(Stored dataset items)
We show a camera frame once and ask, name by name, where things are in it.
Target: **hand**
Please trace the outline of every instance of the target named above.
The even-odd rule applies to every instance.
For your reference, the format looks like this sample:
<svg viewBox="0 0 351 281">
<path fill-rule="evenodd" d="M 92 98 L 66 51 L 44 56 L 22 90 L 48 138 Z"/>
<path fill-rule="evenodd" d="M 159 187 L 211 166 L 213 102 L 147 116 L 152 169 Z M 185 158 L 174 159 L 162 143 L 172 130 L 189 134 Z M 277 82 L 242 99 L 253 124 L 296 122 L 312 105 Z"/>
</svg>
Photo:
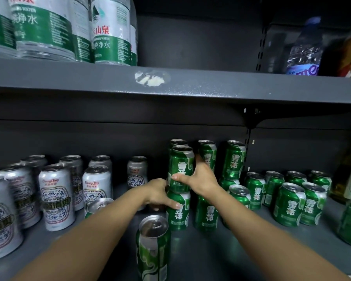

**TASK:**
What is needed is every record above, restated word for word, with the pictures left out.

**FINAL ANSWER:**
We show a camera frame once and ask, name by name, where things are in it.
Target: **hand**
Please trace the outline of every instance of the target named above.
The even-odd rule applies to every instance.
For your reference, the format looks like this sample:
<svg viewBox="0 0 351 281">
<path fill-rule="evenodd" d="M 92 98 L 66 51 L 44 56 L 22 90 L 48 138 Z"/>
<path fill-rule="evenodd" d="M 159 187 L 211 166 L 213 102 L 147 116 L 152 169 Z M 185 158 L 174 159 L 162 143 L 172 130 L 189 134 Z M 277 82 L 242 99 L 253 124 L 296 122 L 312 105 Z"/>
</svg>
Photo:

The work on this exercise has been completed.